++++ Given information
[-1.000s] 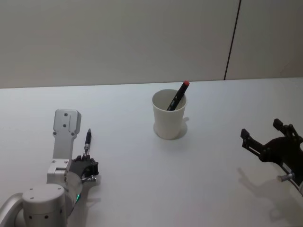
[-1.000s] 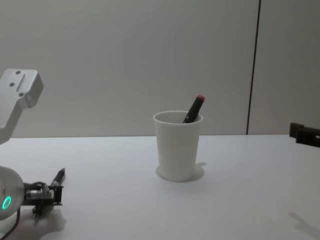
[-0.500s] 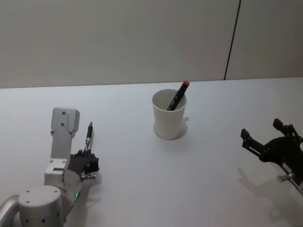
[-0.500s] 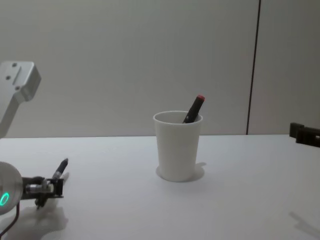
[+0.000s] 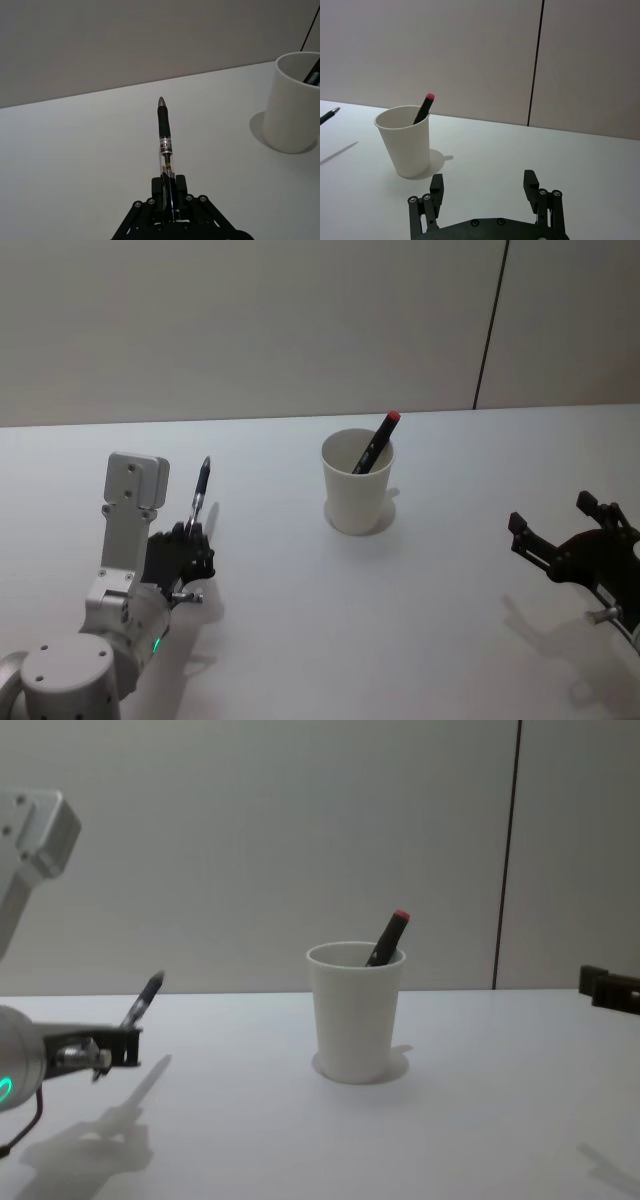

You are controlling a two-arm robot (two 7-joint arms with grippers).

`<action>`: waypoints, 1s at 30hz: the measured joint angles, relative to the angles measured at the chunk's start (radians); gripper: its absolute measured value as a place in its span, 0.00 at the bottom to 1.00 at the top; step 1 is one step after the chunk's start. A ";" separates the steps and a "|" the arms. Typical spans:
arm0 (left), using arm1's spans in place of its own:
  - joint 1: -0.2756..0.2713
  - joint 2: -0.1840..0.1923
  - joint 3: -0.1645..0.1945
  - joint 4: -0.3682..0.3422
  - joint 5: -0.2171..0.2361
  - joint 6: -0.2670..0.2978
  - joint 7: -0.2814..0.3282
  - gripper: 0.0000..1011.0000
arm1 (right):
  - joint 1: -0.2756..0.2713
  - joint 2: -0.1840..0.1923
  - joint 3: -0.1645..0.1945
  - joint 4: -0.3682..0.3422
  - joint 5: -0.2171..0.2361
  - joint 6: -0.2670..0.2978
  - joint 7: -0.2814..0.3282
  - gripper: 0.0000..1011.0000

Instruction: Place the pen into the pen holder.

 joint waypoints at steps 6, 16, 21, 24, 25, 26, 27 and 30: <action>0.000 0.019 -0.006 0.001 0.025 -0.081 -0.086 0.17 | 0.000 0.000 0.000 0.000 0.000 0.000 0.000 0.99; -0.010 0.049 -0.018 0.015 0.044 -0.206 -0.248 0.17 | 0.000 0.000 0.000 0.000 0.000 0.000 0.000 0.99; -0.021 0.062 -0.024 0.027 0.045 -0.255 -0.327 0.17 | 0.000 0.000 0.000 0.000 0.000 0.000 0.000 0.99; -0.030 0.071 -0.029 0.037 0.045 -0.289 -0.389 0.17 | 0.000 0.000 0.000 0.000 0.000 0.000 0.000 0.99; -0.033 0.073 -0.030 0.040 0.045 -0.295 -0.402 0.17 | 0.000 0.000 0.000 0.000 0.000 0.000 0.000 0.99; -0.036 0.075 -0.031 0.042 0.044 -0.302 -0.419 0.17 | 0.000 0.000 0.000 0.000 0.000 0.000 0.000 0.99; -0.038 0.077 -0.031 0.044 0.043 -0.309 -0.432 0.17 | 0.000 0.000 0.000 0.000 0.000 0.000 0.000 0.99; -0.051 0.084 -0.034 0.058 0.038 -0.338 -0.501 0.17 | 0.000 0.000 0.000 0.000 0.000 0.000 0.000 0.99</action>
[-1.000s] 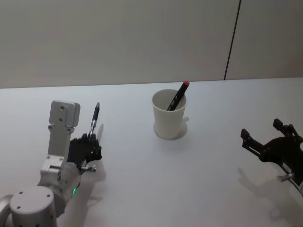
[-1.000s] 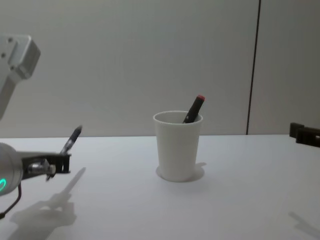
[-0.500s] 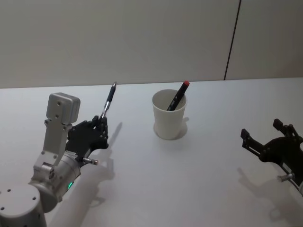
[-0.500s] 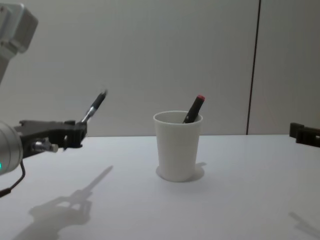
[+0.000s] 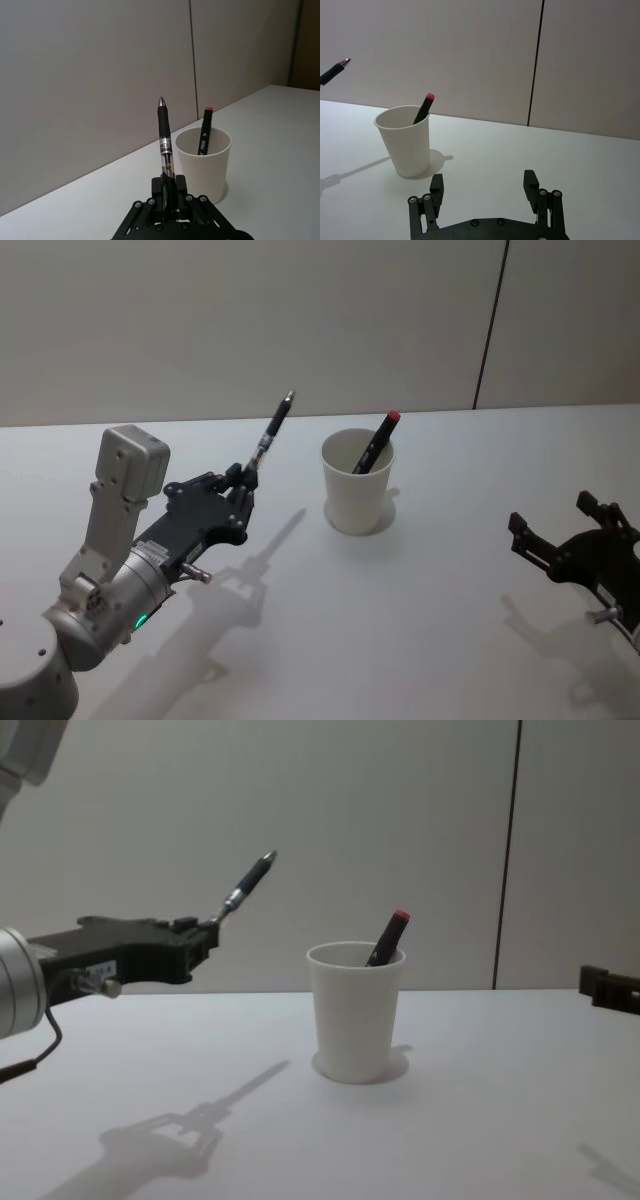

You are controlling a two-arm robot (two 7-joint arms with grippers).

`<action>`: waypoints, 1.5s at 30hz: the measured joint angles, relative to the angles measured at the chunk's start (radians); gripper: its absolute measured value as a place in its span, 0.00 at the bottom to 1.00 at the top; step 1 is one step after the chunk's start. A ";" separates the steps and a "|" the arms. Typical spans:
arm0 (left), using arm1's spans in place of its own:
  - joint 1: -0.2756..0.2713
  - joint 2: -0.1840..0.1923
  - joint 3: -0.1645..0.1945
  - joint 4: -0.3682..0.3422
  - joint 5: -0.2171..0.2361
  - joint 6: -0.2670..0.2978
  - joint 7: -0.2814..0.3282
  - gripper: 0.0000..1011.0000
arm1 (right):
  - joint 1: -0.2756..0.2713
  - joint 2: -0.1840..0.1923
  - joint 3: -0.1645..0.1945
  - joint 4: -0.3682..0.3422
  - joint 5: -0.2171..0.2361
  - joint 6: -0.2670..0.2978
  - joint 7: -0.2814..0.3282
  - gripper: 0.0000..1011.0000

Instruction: Place the pen into the pen holder.

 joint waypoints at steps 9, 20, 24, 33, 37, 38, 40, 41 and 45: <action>-0.032 0.011 -0.002 0.032 -0.009 -0.047 -0.145 0.17 | 0.000 0.000 0.000 0.000 0.000 0.000 0.000 0.99; -0.079 0.014 0.007 0.078 -0.014 -0.093 -0.336 0.17 | 0.000 0.000 0.000 0.000 0.000 0.000 0.000 0.99; -0.099 0.011 0.015 0.098 -0.014 -0.108 -0.409 0.17 | 0.000 0.000 0.000 0.000 0.000 0.000 0.000 0.99; -0.125 0.005 0.030 0.129 -0.015 -0.132 -0.514 0.17 | 0.000 0.000 0.000 0.000 0.000 0.000 0.000 0.99; -0.134 0.002 0.038 0.139 -0.019 -0.141 -0.555 0.17 | 0.000 0.000 0.000 0.000 0.000 0.000 0.000 0.99; -0.135 0.002 0.039 0.140 -0.020 -0.142 -0.559 0.17 | 0.000 0.000 0.000 0.000 0.000 0.000 0.000 0.99; -0.137 0.002 0.042 0.142 -0.022 -0.144 -0.570 0.17 | 0.000 0.000 0.000 0.000 0.000 0.000 0.000 0.99; -0.138 0.001 0.044 0.144 -0.024 -0.146 -0.577 0.17 | 0.000 0.000 0.000 0.000 0.000 0.000 0.000 0.99; -0.141 0.001 0.049 0.147 -0.029 -0.149 -0.592 0.17 | 0.000 0.000 0.000 0.000 0.000 0.000 0.000 0.99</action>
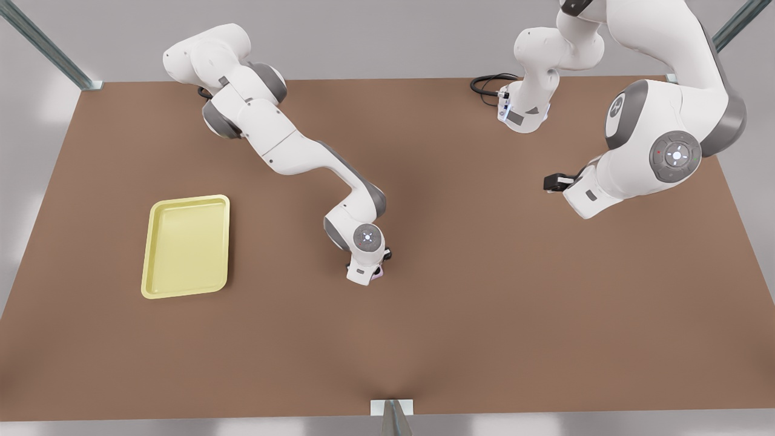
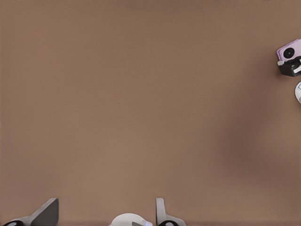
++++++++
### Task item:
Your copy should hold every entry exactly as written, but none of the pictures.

### Output for this task:
[-1.000s] 
[-1.000s] 
[-0.500s] 
[-0.500s] 
[+0.000s] 

You are controlling a two-arm robot (two 7-joint arms with grippers).

`<action>`: waypoints, 1s at 30hz: the measured joint angles, relative to the angles measured at the chunk's start (radians); gripper: its absolute measured value as a place in its span, 0.00 at the bottom to 1.00 at the top; step 1 is one step after the chunk's start. A ";" separates the steps and a "|" the arms. Typical spans:
arm0 (left), using arm1's spans in place of its own:
  - joint 1: -0.2756..0.2713
  - joint 2: -0.1840..0.1923
  - joint 3: -0.1645..0.1945
  - joint 4: -0.3682..0.3422
  - joint 5: -0.2171..0.2361
  - joint 6: -0.2670..0.2978
  - joint 7: -0.2814..0.3282
  - gripper: 0.0000..1011.0000
arm1 (right):
  - joint 1: -0.2756..0.2713
  - joint 2: -0.1840..0.1923
  - joint 3: -0.1645..0.1945
  - joint 4: -0.3682..0.3422
  - joint 5: -0.2171..0.2361
  - joint 6: -0.2670..0.2978
  - joint 7: -0.2814..0.3282
  - gripper: 0.0000..1011.0000

Instruction: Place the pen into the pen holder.

 joint waypoints at steps 6, 16, 21, 24, 25, 26, 27 and 30: <action>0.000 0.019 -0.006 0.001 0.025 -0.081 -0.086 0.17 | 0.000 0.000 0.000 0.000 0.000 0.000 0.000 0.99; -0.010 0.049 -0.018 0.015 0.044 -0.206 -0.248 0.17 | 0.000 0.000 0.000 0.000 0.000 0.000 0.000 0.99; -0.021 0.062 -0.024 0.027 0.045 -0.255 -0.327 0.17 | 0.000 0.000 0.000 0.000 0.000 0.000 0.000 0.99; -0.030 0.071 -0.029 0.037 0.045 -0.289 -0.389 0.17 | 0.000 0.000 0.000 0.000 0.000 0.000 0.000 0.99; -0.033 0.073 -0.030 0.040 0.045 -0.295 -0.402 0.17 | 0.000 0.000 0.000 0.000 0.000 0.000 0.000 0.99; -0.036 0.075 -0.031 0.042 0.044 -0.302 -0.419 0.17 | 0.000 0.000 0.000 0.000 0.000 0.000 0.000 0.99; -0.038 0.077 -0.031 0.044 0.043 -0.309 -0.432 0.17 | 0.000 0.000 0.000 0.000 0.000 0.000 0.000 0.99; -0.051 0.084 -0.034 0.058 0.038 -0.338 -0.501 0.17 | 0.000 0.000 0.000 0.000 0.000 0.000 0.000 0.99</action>
[-1.000s] 
[-1.000s] 
[-0.500s] 
[-0.500s] 
[+0.000s] 

You are controlling a two-arm robot (two 7-joint arms with grippers).

`<action>`: waypoints, 1.5s at 30hz: the measured joint angles, relative to the angles measured at the chunk's start (radians); gripper: its absolute measured value as a place in its span, 0.00 at the bottom to 1.00 at the top; step 1 is one step after the chunk's start. A ";" separates the steps and a "|" the arms. Typical spans:
arm0 (left), using arm1's spans in place of its own:
  - joint 1: -0.2756..0.2713
  - joint 2: -0.1840..0.1923
  - joint 3: -0.1645..0.1945
  - joint 4: -0.3682..0.3422
  - joint 5: -0.2171..0.2361
  - joint 6: -0.2670..0.2978
  - joint 7: -0.2814..0.3282
  - gripper: 0.0000..1011.0000
arm1 (right):
  - joint 1: -0.2756..0.2713
  - joint 2: -0.1840..0.1923
  - joint 3: -0.1645..0.1945
  - joint 4: -0.3682..0.3422
  - joint 5: -0.2171..0.2361
  - joint 6: -0.2670..0.2978
  - joint 7: -0.2814..0.3282
  - gripper: 0.0000..1011.0000

Instruction: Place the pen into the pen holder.

 joint waypoints at steps 9, 20, 24, 33, 37, 38, 40, 41 and 45: <action>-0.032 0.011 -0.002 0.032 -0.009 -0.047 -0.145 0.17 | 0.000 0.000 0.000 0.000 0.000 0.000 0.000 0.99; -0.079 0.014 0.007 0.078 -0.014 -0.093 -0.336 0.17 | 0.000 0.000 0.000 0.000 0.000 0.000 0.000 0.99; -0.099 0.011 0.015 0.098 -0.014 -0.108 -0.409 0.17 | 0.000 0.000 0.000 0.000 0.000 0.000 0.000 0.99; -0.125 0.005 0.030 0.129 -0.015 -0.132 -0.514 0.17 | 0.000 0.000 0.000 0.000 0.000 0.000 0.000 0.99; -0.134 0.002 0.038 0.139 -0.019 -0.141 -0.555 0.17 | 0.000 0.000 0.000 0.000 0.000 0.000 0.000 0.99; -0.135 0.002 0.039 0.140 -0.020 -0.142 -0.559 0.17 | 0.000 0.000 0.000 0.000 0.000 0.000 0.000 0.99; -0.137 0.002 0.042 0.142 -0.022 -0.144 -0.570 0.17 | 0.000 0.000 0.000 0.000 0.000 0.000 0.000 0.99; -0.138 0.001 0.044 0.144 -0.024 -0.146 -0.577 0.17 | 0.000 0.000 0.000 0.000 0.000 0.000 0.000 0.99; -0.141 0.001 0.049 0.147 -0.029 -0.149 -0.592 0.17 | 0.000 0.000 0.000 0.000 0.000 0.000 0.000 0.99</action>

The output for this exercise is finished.